Natural changes take Britain’s population to 62 million

More than immigration, birth and death rates contribute to growth

25th July 2010: Britain’s population hit 62 million-mark last year, even as the country saw a second successive annual fall in net migration. It is now clear birth and death rates, rather than immigration, contributed to the growth.



The latest figures released by the Office for National Statistics say the numbers are rising by more than 1,000 a day.

The figures suggest the UK population has grown twice as fast as in the 90s and thrice the rate of the 80s, since the turn of the century.

Statistically speaking the UK population increased to 394,000 over 12 months to reach an estimated 61.792 million by the middle of last year.

The average annual rate of increase since 2001 has been 0.6 per cent, against 0.3 per cent in the 90s and 0.2 per cent in the 80s.

The ONS figures say 45 per cent or approximately 177,000 people of last year’s rise was due to net migration, that is the number of people leaving Britain’s shores minus the numbers arriving.

The vastness of the growth from mid-2008 to mid-2009 was a result of natural change, that is the difference between births and deaths, which was 217,000.

Migration was responsible for 70 per cent of population growth in 2001-02. But in 2008-09 natural change was responsible for 55 per cent of the growth.

Even though the contribution of the migrants to the UK’s economy is now well established, the statistics are expected to mount pressure on the new Government to put into force Conservative promises of bringing immigration down.

The government has already made it clear Britain can benefit from immigration, but not uncontrolled immigration.

Acknowledging the contribution made by the immigrants, the government had asserted that look at any aspect of life today and you see the contribution the migrants have brought, and not just to the economy.

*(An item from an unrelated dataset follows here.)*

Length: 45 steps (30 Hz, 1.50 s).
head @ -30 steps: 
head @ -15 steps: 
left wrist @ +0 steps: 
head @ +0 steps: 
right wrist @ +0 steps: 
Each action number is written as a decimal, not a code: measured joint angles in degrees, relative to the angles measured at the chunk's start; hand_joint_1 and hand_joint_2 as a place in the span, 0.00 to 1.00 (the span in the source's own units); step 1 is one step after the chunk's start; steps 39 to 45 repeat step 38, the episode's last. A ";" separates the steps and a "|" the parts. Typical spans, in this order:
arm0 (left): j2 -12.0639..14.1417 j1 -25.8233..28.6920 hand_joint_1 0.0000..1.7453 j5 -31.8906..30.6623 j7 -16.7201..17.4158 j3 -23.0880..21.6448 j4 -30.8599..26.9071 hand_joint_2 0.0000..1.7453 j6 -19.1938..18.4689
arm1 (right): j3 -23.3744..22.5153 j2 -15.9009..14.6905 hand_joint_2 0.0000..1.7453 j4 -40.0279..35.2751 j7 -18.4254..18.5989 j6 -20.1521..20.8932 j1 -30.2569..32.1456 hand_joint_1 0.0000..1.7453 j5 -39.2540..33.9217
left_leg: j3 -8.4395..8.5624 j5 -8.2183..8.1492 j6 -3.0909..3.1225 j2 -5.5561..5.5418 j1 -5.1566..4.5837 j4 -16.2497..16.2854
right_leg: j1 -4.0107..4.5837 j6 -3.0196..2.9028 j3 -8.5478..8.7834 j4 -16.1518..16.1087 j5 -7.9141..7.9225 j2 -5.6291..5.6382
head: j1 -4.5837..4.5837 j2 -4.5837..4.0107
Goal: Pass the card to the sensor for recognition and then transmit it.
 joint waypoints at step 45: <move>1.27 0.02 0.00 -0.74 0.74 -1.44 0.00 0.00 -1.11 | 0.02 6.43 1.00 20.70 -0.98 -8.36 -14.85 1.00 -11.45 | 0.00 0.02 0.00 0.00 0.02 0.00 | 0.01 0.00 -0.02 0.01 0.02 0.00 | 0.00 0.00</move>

They wanted to continue to attract the brightest and the best people to the UK, but with control on the overall numbers coming here.

Reacting to the latest figures, MigrationWatch spokesman Alp Mehmet said immigration may have come down during recession, the trend was still on course for the population to reach about 70 million within 20 years, and the majority of that growth would be due to immigration.

The ONS has suggested that the population will touch the 70 million mark in 2029 with continuing high immigration, even though Labour former Home Secretary Alan Johnson had asserted he would not spent sleepless nights over it.

Immigration Minister Damian Green reiterated only a couple of days back they would slash the number of migrants coming to the UK which was 562,000 last year.

He said over the coming weeks and months the public will see us introducing a wide range of new measures to ensure immigration is properly controlled, including a limit on work permits, actions on marriage and an effective system of regulating students who come here.’’

An ONS spokesman said until mid-2008, the number of births was increasing partly due to rising fertility among UK-born women and partly because there were more women of childbearing ages due to inflows of female migrants to the UK. However the recent decline is driven by a decrease in the UK-born female population of childbearing age.